The true relative financial cost of Planned Caesarean Birth (PCB) versus
Planned Vaginal Birth (PVB) in England for the year 2018/19 taking into
account litigation and compensation for harm: a sensitivity analysis.
Abstract
OBJECTIVE: To determine the true financial costs of Planned Caesarean
Section and Planned Vaginal Birth in England for the year 2018/19 after
accounting for litigation and compensation for harm (LCFH) DESIGN:
Sensitivity analysis BACKGROUND: Average base costs per delivery
remitted to NHS maternity providers for Planned Caesarean Birth (PCB)
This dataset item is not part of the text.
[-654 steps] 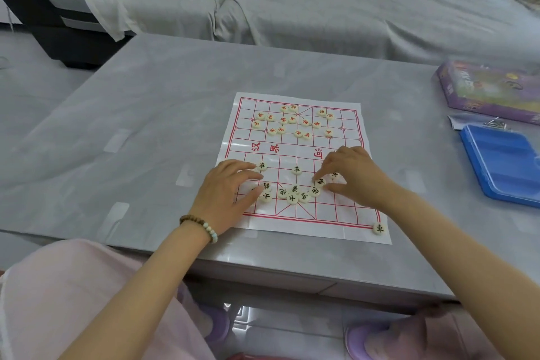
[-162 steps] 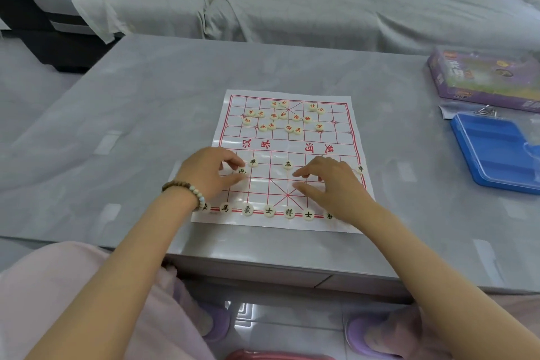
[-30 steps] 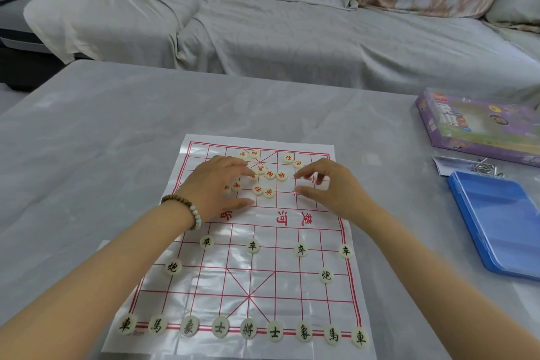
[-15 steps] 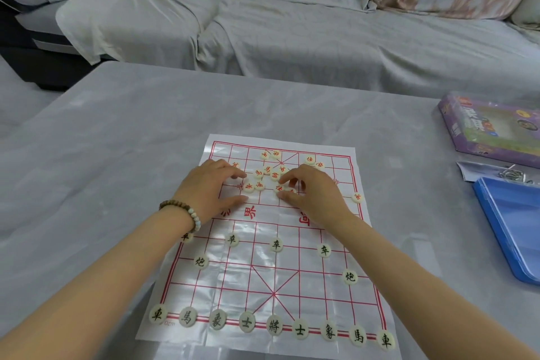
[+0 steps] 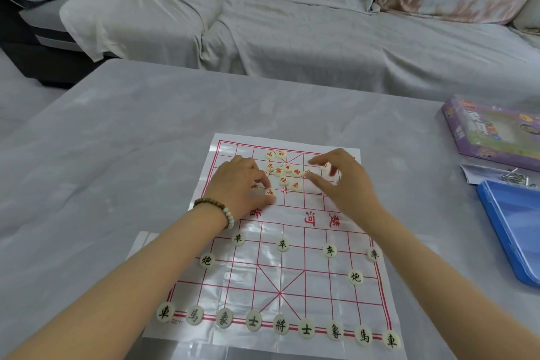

and Planned Vaginal Birth (PVB) in 2018/19 were £3,948 and £3,270
respectively leading to a perception that PCB is more costly than PVB.
Indemnity costs potentially related to planned mode of delivery,
however, add an average of £1,571/delivery to overall costs. METHOD:
Retrospective analysis of costs according to planned mode of birth was
performed based on data and previous research published by NHS
Resolution and NHS England. Weighting of results according to PCB and
PVB rates was performed in a manner similar to the sensitivity analysis
of PCB v PVB (without accounting for LCFH) performed by the National
Institute for Health and Care Excellence (NICE) in 2011 RESULTS:
Additional costs of LCFH resulted in revised costs of £4,245 and £5,030
for PCB and PVB respectively – a cost advantage of £785 per delivery in
favour of PCB. CONCLUSION: Providers should not be discouraged from
offering or women refused PCB on grounds of cost.